What you need to do:
Check each line of the material for "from" and report how many lines have it, with nothing added.

Given information:
+===+
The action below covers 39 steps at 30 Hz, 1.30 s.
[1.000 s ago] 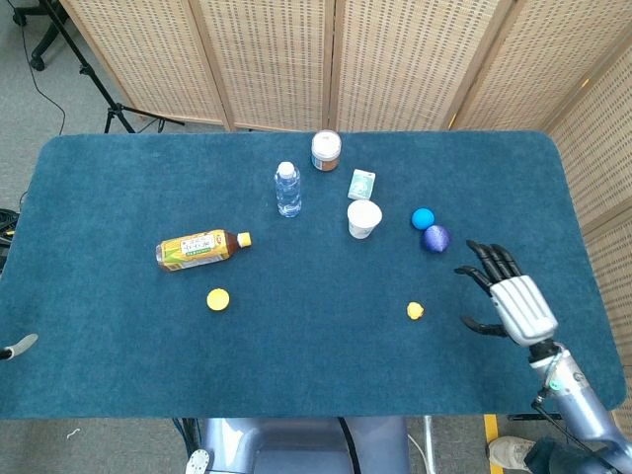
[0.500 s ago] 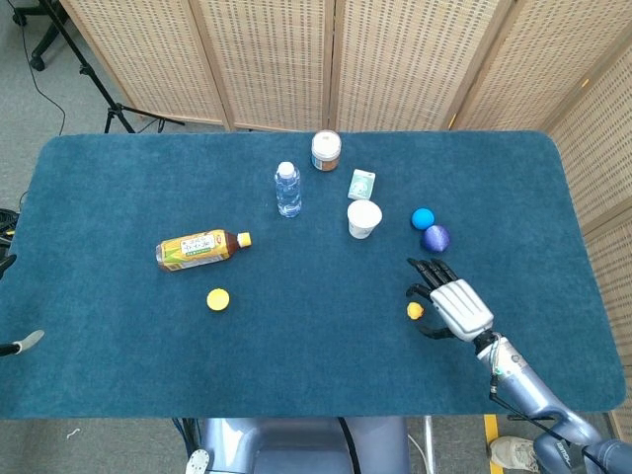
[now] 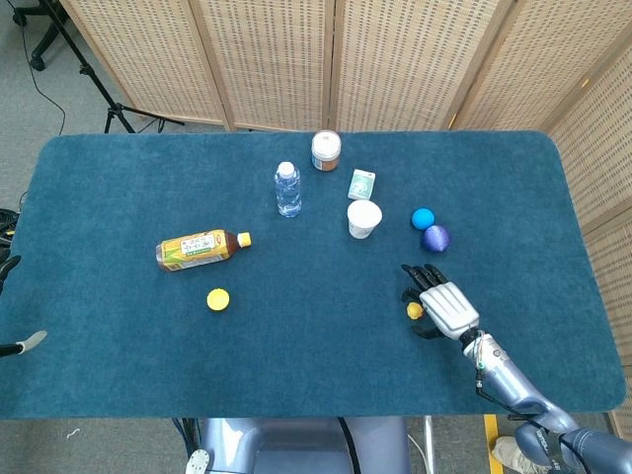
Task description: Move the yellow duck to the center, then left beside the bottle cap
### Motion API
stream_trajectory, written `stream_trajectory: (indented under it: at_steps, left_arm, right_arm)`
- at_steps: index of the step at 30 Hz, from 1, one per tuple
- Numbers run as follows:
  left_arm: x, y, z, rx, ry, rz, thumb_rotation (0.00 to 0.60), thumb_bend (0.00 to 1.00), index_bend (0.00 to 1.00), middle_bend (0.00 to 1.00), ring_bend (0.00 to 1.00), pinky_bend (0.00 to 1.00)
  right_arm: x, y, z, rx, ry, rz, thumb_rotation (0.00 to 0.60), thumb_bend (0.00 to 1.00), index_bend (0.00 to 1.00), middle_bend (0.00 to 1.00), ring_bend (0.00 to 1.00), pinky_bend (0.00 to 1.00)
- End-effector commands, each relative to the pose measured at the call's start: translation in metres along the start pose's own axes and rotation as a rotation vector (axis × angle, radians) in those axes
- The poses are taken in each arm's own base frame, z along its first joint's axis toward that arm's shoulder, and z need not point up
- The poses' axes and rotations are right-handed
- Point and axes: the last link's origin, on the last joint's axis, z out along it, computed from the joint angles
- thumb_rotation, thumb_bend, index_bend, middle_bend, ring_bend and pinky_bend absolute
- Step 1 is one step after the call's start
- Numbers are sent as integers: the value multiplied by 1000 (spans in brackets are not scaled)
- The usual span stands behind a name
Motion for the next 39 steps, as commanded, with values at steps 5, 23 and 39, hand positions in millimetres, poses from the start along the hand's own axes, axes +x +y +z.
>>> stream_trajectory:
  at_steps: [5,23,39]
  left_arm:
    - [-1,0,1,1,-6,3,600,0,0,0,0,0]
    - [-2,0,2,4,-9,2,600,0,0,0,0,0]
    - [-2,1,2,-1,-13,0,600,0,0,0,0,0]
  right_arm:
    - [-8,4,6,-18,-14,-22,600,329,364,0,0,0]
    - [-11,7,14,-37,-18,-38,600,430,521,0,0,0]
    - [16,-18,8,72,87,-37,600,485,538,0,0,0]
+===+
Answer box:
3